» INPUT FOR THIS TASK:
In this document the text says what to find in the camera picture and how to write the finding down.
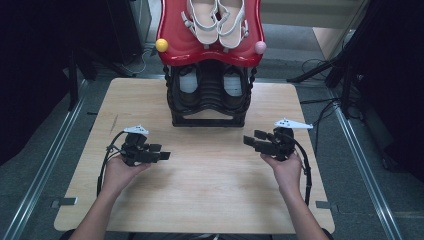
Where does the metal floor rail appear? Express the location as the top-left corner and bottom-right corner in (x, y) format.
(0, 79), (89, 240)
(331, 99), (406, 240)

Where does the white sandal with rhinestone buckle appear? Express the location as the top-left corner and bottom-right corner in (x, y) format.
(216, 0), (250, 50)
(181, 0), (220, 46)

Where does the black leather shoe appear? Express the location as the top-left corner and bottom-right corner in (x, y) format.
(221, 64), (249, 108)
(176, 64), (203, 108)

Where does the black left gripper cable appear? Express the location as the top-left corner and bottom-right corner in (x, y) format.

» ABOUT THIS EXERCISE:
Restate, without alteration, the lines of the material above that begin at the one containing "Where does the white" and run through its last line.

» SOLUTION BELOW:
Where does the white sandal with rhinestone buckle appear? Express the location as the top-left corner and bottom-right corner in (x, y) format.
(216, 0), (250, 50)
(181, 0), (220, 46)

Where does the black leather shoe appear? Express the location as the top-left corner and bottom-right corner in (x, y) format.
(221, 64), (249, 108)
(176, 64), (203, 108)

Where does the black left gripper cable appear? Express the location as the top-left corner and bottom-right corner in (x, y) format.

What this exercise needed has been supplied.